Semiparametric Estimation Exploiting Covariate Independence in Two‐Phase Randomized Trials

Summary Recent results for case–control sampling suggest when the covariate distribution is constrained by gene‐environment independence, semiparametric estimation exploiting such independence yields a great deal of efficiency gain. We consider the efficient estimation of the treatment–biomarker interaction in two‐phase sampling nested within randomized clinical trials, incorporating the independence between a randomized treatment and the baseline markers. We develop a Newton–Raphson algorithm based on the profile likelihood to compute the semiparametric maximum likelihood estimate (SPMLE). Our algorithm accommodates both continuous phase‐one outcomes and continuous phase‐two biomarkers. The profile information matrix is computed explicitly via numerical differentiation.
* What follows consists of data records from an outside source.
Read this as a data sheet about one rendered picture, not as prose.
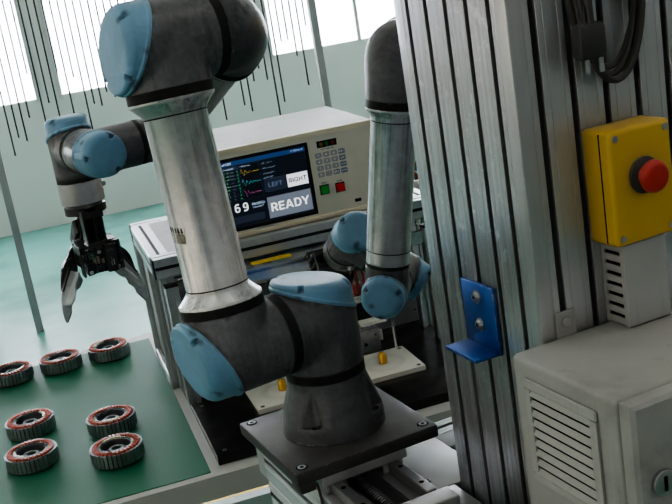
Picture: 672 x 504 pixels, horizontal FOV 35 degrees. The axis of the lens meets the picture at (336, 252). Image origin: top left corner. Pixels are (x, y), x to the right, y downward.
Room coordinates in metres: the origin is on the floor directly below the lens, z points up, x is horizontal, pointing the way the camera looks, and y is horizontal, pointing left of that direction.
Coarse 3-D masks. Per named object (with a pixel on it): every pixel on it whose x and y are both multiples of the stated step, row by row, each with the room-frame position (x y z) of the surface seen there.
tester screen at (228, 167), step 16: (240, 160) 2.38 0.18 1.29; (256, 160) 2.39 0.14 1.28; (272, 160) 2.40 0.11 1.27; (288, 160) 2.41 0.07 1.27; (304, 160) 2.42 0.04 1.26; (224, 176) 2.37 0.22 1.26; (240, 176) 2.38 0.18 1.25; (256, 176) 2.39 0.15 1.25; (272, 176) 2.40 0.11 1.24; (240, 192) 2.38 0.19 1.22; (256, 192) 2.39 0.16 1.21; (272, 192) 2.40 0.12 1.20; (288, 192) 2.41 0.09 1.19; (256, 208) 2.39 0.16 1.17; (240, 224) 2.38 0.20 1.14
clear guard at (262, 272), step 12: (276, 252) 2.38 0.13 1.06; (288, 252) 2.36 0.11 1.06; (300, 252) 2.35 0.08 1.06; (264, 264) 2.29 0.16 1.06; (276, 264) 2.28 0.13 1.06; (288, 264) 2.26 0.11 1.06; (300, 264) 2.25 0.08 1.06; (252, 276) 2.21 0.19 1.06; (264, 276) 2.20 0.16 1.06; (276, 276) 2.18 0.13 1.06; (264, 288) 2.14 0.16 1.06; (360, 288) 2.15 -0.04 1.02
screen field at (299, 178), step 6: (288, 174) 2.41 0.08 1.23; (294, 174) 2.41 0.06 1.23; (300, 174) 2.42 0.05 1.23; (306, 174) 2.42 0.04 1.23; (264, 180) 2.39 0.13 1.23; (270, 180) 2.40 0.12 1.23; (276, 180) 2.40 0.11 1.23; (282, 180) 2.40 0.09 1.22; (288, 180) 2.41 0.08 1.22; (294, 180) 2.41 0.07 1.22; (300, 180) 2.42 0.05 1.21; (306, 180) 2.42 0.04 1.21; (270, 186) 2.40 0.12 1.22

In certain situations where computing the SPMLE is slow, we propose a maximum estimated likelihood estimator (MELE), which is also capable of incorporating the covariate independence. This estimated likelihood approach uses a one‐step empirical covariate distribution, thus is straightforward to maximize. It offers a closed‐form variance estimate with limited increase in variance relative to the fully efficient SPMLE. Our results suggest exploiting the covariate independence in two‐phase sampling increases the efficiency substantially, particularly for estimating treatment–biomarker interactions.